───── The data

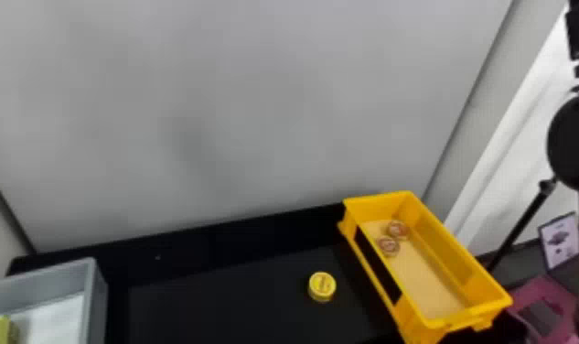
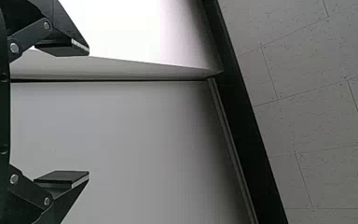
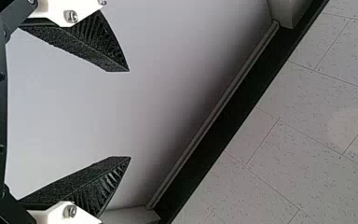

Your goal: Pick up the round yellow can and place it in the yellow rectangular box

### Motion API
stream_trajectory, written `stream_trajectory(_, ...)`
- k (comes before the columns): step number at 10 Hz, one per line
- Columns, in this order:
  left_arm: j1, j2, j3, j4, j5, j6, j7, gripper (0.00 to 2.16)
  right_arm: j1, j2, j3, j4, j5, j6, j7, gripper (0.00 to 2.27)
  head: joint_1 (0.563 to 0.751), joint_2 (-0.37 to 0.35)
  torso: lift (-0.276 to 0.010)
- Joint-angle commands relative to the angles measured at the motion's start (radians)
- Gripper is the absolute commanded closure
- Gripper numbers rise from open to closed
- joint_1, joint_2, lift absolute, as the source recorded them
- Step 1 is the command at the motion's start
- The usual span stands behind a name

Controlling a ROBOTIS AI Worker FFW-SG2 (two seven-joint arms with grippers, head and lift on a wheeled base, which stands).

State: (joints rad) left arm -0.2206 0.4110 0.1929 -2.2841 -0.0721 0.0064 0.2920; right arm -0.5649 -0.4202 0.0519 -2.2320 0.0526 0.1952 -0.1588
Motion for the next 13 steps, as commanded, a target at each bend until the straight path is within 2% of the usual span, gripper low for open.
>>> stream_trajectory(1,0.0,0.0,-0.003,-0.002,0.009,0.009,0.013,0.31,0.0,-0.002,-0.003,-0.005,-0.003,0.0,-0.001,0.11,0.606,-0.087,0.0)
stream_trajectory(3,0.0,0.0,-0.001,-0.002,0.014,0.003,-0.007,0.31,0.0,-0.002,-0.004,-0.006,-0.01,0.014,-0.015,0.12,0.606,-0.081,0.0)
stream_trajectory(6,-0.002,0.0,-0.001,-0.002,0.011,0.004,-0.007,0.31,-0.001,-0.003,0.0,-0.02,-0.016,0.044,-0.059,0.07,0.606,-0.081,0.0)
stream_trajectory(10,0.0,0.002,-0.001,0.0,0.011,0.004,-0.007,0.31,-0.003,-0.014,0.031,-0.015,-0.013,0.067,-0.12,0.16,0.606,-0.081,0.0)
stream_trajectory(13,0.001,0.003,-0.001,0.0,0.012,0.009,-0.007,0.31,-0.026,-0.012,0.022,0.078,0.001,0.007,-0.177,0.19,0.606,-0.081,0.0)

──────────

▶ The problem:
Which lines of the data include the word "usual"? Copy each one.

▶ Answer:
- The usual span stands behind a name
Motion for the next 13 steps, as commanded, a target at each bend until the straight path is within 2% of the usual span, gripper low for open.

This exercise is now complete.